Catching AI-Generated Code Before It Ships

Catching AI-Generated Code Before It Ships

Sagnik

Founder, autter.dev

4 min read

AI coding assistants now generate somewhere between 30% and 60% of the code in a typical pull request. The code compiles. The tests pass. The logic reads cleanly. And yet production incidents from AI-authored code are climbing — not because the code is obviously broken, but because it is confidently wrong in ways that only surface under real load, with real data, at the worst possible moment.

This is the gap autter was built to close.

The shape of the problem

When a human writes a bug, it usually looks like a bug. A missing null check, an off-by-one error, a typo in a variable name. These are the kinds of issues that linters, type checkers, and CI pipelines were designed to catch — and they do catch them, reliably.

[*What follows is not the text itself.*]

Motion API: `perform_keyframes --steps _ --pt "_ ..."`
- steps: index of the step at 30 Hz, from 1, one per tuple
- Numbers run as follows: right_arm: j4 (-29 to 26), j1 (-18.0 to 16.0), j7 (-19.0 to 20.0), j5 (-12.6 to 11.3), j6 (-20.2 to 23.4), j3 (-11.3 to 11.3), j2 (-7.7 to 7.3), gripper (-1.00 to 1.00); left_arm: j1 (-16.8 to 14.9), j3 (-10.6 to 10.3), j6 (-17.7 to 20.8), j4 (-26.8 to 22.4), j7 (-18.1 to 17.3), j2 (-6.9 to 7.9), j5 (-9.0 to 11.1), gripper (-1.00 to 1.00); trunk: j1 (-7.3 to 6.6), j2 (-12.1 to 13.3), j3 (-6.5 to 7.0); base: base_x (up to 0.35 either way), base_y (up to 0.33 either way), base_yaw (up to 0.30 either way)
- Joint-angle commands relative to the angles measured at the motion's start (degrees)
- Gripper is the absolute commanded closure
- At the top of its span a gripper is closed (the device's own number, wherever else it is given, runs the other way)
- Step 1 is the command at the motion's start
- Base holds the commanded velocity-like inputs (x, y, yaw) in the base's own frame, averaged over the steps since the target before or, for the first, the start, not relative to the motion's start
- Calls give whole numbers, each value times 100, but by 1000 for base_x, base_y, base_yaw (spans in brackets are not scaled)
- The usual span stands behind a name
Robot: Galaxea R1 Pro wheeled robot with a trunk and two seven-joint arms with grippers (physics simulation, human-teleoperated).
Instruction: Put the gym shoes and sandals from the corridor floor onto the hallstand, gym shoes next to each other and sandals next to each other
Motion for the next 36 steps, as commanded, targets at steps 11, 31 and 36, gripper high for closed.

AI-generated code fails differently. It produces code that is syntactically perfect, logically coherent, and structurally sound — but semantically wrong in context. The failure modes are subtle:

  • Convention violations — the AI doesn't know your team deprecated moment in favour of date-fns last quarter, or that getUserById should never be called inside a loop because your ORM doesn't batch
  • Implicit contract breaches — a function that returns the right type but violates an unwritten invariant, like returning stale cache data where freshness is critical
  • Performance anti-patterns — N+1 queries hidden inside helper functions that look clean in isolation but collapse under production cardinality
  • Security blind spots — input validation that covers happy paths but misses edge cases like unicode normalisation attacks or timing-based side channels

Traditional CI catches none of these. Static analysis catches some. Human review catches more — but only when the reviewer has enough context, enough time, and enough suspicion to look closely at code that reads perfectly.

How autter addresses this

autter operates at the merge layer — after CI passes, before code reaches your main branch. It analyses every pull request with full awareness of your codebase's history, conventions, and architecture.

Contextual analysis at the codebase level

Unlike generic linters that check files in isolation, autter builds a semantic model of your entire codebase. It understands which patterns your team has established, which APIs are deprecated, and which modules have implicit performance constraints.

When it reviews a PR, it doesn't just check the diff — it evaluates the diff in context:

// autter flags this pattern automatically
async function getTeamMembers(teamIds: string[]) {
  // N+1 query — will execute one DB call per team ID
  // autter suggests: use db.teams.findMany({ where: { id: { in: teamIds } } })
  const members = [];
  for (const id of teamIds) {
    const team = await db.teams.findUnique({ where: { id } });
    members.push(...team.members);
  }
  return members;
}

autter has seen your codebase use findMany with in clauses in 47 other places. It knows this loop will generate one query per teamId. It flags it — not because loops are bad, but because this specific pattern in this specific codebase is a performance regression.

Convention drift detection

Every codebase has unwritten rules. autter learns them from your merge history:

What autter detectsExample
Deprecated API usageAI used legacy.createUser() instead of auth.register()
Naming convention violationscamelCase in a module that uses snake_case throughout
Import path deviationsDirect import from @internal/db instead of the team's @app/data facade
Error handling pattern breaksThrowing raw errors where the codebase wraps them in AppError
Test pattern mismatchesUnit test where integration tests are the established standard

Inline review comments

autter surfaces findings directly in your pull request as review comments — the same interface your team already uses. Each comment includes:

  1. What was detected — a clear description of the issue
  2. Why it matters — the specific risk or convention being violated
  3. How to fix it — a concrete suggestion, often with a code snippet
  4. Confidence level — how certain autter is that this is a genuine issue

Merge gate enforcement

For critical issues — security vulnerabilities, data integrity risks, breaking API changes — autter can block the merge entirely until the issue is resolved. For lower-severity findings, it adds informational comments and lets the team decide.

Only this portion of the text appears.